Directions for this task - From the records below, please repeat exactly the line that has "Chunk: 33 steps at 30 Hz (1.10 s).", the line that has "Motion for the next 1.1", and every line between them, and nothing else.
Start of Dataset
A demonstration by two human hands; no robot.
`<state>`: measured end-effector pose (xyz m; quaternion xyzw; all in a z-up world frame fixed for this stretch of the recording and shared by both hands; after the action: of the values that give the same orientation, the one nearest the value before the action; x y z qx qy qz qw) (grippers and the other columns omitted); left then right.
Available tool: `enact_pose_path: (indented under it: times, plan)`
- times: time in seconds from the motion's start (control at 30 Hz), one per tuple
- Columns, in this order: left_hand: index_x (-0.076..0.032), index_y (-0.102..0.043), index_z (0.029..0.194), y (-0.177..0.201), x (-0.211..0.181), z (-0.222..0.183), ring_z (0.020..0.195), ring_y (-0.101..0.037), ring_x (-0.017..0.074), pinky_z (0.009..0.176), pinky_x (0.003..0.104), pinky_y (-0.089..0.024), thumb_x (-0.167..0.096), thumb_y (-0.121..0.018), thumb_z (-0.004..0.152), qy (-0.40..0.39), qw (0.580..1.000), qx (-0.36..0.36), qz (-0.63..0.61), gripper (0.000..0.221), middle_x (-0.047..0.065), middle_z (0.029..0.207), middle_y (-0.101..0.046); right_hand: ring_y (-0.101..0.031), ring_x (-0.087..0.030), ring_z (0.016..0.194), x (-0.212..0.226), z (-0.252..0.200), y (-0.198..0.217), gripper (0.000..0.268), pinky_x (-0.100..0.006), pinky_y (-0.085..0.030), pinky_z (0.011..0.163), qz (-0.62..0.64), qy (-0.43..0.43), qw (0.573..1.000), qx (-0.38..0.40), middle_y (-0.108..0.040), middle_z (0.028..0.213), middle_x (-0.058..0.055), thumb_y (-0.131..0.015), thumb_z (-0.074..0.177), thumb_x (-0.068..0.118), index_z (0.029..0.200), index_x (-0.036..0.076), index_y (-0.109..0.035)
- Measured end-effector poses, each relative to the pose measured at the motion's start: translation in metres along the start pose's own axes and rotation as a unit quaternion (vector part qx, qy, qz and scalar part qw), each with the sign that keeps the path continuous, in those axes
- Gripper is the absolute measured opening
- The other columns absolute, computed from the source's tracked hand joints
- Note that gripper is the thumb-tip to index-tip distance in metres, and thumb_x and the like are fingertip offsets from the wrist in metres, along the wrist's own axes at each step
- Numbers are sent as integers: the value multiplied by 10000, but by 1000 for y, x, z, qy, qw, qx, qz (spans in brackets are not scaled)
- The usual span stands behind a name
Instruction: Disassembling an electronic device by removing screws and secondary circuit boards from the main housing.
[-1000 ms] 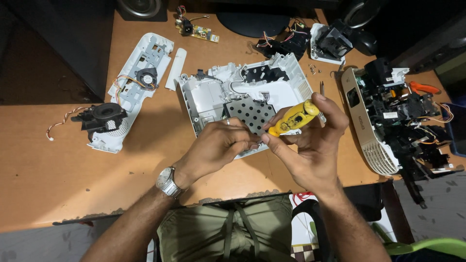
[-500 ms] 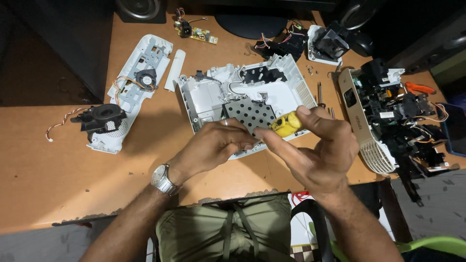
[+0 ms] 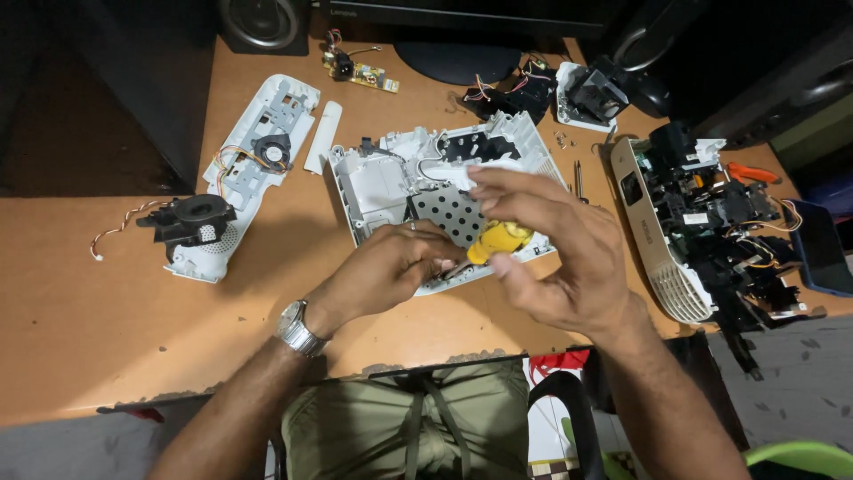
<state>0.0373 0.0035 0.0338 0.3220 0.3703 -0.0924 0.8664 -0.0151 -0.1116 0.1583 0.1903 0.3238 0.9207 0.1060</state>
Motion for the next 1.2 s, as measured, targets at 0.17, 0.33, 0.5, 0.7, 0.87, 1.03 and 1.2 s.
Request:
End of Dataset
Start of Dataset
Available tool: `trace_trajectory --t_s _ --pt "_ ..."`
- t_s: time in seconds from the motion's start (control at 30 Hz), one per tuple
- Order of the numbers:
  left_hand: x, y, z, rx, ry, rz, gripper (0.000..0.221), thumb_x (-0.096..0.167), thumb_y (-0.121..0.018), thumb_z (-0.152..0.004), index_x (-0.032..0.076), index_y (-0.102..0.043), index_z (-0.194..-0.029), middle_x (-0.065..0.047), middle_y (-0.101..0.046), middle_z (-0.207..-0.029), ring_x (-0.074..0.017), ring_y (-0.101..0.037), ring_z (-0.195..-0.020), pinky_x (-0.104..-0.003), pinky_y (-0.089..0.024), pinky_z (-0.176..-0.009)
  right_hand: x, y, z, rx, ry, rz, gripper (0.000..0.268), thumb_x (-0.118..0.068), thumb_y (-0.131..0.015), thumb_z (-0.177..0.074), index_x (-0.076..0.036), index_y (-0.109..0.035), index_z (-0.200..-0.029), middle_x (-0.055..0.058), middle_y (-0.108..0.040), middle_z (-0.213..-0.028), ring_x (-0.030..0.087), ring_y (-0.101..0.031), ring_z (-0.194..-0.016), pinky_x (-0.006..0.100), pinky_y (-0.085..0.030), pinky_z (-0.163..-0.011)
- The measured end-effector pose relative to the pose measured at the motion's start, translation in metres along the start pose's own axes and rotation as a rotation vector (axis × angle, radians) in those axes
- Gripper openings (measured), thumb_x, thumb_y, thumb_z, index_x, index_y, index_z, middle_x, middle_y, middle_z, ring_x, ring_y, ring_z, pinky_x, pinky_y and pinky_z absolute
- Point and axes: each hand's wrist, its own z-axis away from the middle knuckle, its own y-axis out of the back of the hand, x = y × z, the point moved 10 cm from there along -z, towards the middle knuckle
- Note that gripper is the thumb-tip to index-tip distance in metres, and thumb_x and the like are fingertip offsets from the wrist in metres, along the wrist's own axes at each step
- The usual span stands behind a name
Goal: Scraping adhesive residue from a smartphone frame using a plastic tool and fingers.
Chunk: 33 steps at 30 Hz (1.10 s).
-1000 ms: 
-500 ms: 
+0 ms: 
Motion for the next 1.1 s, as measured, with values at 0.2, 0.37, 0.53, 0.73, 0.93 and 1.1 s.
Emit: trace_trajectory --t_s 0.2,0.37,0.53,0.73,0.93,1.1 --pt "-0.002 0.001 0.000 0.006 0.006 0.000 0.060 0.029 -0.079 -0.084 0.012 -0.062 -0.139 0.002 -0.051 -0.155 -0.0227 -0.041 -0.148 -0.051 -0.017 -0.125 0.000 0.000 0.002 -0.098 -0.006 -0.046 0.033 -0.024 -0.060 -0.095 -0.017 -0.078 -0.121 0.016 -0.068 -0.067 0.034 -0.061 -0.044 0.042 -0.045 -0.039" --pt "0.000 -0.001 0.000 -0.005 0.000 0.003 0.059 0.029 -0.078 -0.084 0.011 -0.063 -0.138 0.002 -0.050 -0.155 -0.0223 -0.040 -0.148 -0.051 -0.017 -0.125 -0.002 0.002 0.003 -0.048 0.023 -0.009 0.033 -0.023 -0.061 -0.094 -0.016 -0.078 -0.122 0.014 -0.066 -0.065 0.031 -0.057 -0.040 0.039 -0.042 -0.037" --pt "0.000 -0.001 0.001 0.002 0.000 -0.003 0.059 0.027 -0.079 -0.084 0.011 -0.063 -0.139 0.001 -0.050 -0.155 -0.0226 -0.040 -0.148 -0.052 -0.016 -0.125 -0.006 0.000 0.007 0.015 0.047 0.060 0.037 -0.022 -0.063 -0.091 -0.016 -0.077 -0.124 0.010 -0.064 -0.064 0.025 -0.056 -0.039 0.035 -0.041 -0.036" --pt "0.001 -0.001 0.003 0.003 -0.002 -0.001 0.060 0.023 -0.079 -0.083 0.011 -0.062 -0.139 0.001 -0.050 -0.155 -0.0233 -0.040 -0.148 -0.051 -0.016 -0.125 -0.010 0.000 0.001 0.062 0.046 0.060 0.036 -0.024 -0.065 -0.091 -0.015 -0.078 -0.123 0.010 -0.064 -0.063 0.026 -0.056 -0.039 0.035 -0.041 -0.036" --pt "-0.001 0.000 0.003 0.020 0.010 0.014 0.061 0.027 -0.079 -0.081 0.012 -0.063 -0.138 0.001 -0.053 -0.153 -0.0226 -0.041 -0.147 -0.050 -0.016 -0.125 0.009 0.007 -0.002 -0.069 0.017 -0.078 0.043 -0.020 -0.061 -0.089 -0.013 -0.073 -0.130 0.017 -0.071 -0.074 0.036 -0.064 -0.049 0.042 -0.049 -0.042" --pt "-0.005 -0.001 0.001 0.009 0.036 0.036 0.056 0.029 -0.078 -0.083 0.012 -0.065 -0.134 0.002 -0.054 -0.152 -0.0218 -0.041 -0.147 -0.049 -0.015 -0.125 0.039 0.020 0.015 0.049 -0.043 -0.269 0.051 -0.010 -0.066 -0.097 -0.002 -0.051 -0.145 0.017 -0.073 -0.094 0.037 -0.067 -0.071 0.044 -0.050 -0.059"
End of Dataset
Reply -
Chunk: 33 steps at 30 Hz (1.10 s).
-1000 ms: 
-500 ms: 
+0 ms: 
Motion for the next 1.1 s, as measured, with values at 0.2, 0.37, 0.53, 0.73, 0.93 and 1.1 s.

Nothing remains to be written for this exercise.